*** Block opens ***

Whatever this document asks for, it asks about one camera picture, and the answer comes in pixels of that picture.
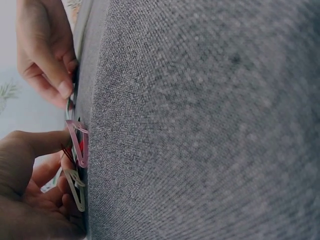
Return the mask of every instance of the white clip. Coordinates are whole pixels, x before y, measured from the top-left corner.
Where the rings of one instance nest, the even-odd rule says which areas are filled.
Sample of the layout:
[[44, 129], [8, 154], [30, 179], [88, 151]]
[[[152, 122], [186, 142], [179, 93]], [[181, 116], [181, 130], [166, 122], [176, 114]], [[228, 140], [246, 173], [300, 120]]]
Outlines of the white clip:
[[[80, 180], [79, 174], [76, 170], [66, 169], [64, 170], [64, 174], [65, 174], [66, 180], [69, 183], [76, 207], [80, 212], [84, 212], [85, 211], [85, 190], [84, 190], [85, 184]], [[73, 181], [75, 181], [78, 185], [80, 200], [79, 200], [76, 187]]]

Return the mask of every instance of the leaf pattern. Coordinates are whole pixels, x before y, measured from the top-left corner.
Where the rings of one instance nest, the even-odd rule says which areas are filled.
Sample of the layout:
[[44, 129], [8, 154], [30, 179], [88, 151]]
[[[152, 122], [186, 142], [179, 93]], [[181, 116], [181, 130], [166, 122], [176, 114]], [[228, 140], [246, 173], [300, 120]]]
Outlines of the leaf pattern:
[[17, 99], [19, 86], [13, 82], [6, 82], [0, 86], [0, 114], [6, 109], [9, 99]]

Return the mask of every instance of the gray fabric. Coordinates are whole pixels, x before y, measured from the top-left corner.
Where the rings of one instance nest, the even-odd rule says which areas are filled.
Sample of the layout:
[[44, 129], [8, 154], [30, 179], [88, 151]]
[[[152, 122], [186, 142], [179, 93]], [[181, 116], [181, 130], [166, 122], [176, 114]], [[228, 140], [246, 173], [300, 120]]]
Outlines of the gray fabric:
[[95, 0], [92, 240], [320, 239], [320, 1]]

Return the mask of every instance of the finger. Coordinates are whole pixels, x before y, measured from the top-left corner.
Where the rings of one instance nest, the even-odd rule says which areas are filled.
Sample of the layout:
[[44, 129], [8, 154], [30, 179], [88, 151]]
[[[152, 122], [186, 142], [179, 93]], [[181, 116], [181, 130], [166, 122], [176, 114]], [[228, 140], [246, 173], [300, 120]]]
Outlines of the finger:
[[63, 204], [62, 202], [63, 195], [64, 194], [60, 191], [60, 189], [57, 186], [43, 193], [43, 196], [50, 202], [54, 203], [58, 208], [61, 207]]
[[73, 84], [66, 67], [54, 57], [46, 41], [40, 39], [35, 41], [37, 42], [32, 43], [30, 48], [30, 59], [39, 66], [61, 96], [67, 99], [73, 92]]
[[70, 133], [67, 130], [41, 133], [14, 131], [5, 137], [4, 141], [10, 141], [11, 148], [15, 148], [15, 142], [19, 141], [21, 147], [30, 154], [34, 161], [39, 156], [60, 151], [62, 145], [67, 146], [70, 142]]
[[63, 170], [72, 169], [75, 170], [73, 162], [65, 155], [61, 159], [61, 167]]
[[62, 197], [62, 204], [68, 212], [70, 222], [85, 231], [85, 225], [82, 217], [83, 214], [78, 210], [71, 195], [64, 194]]
[[42, 188], [57, 174], [59, 168], [61, 167], [60, 155], [60, 152], [51, 154], [48, 159], [45, 160], [45, 162], [33, 170], [31, 179], [39, 188]]
[[74, 48], [63, 56], [63, 63], [69, 74], [73, 74], [78, 66]]
[[59, 207], [59, 212], [67, 219], [69, 219], [69, 214], [65, 206]]
[[26, 81], [49, 103], [61, 109], [66, 107], [68, 100], [63, 98], [60, 92], [58, 92], [43, 75], [40, 74], [27, 78]]
[[65, 176], [61, 176], [58, 180], [57, 187], [64, 194], [72, 194], [69, 183]]

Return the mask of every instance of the plastic clip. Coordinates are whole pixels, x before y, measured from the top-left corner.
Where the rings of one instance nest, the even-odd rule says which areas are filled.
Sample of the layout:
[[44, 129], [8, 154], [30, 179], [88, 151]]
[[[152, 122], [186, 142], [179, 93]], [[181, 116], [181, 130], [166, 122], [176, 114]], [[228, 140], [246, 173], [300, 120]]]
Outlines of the plastic clip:
[[[88, 131], [85, 130], [84, 126], [79, 121], [66, 120], [66, 125], [70, 132], [70, 136], [72, 139], [78, 164], [82, 168], [87, 168], [88, 167]], [[81, 147], [78, 142], [78, 138], [75, 132], [76, 129], [82, 133], [83, 143], [81, 144], [83, 144], [83, 151], [81, 151]]]
[[[69, 183], [76, 207], [78, 208], [78, 210], [80, 212], [84, 212], [85, 211], [85, 189], [84, 189], [84, 187], [86, 185], [80, 180], [79, 174], [76, 170], [66, 169], [66, 170], [64, 170], [64, 174], [65, 174], [66, 180]], [[78, 185], [80, 199], [78, 197], [74, 182]]]

*** Block closes ***

■ REQUIRED ACTION
Each line that has the word "Return" counts once. How many such lines are in the data? Give the number alone.

■ ANSWER SPACE
5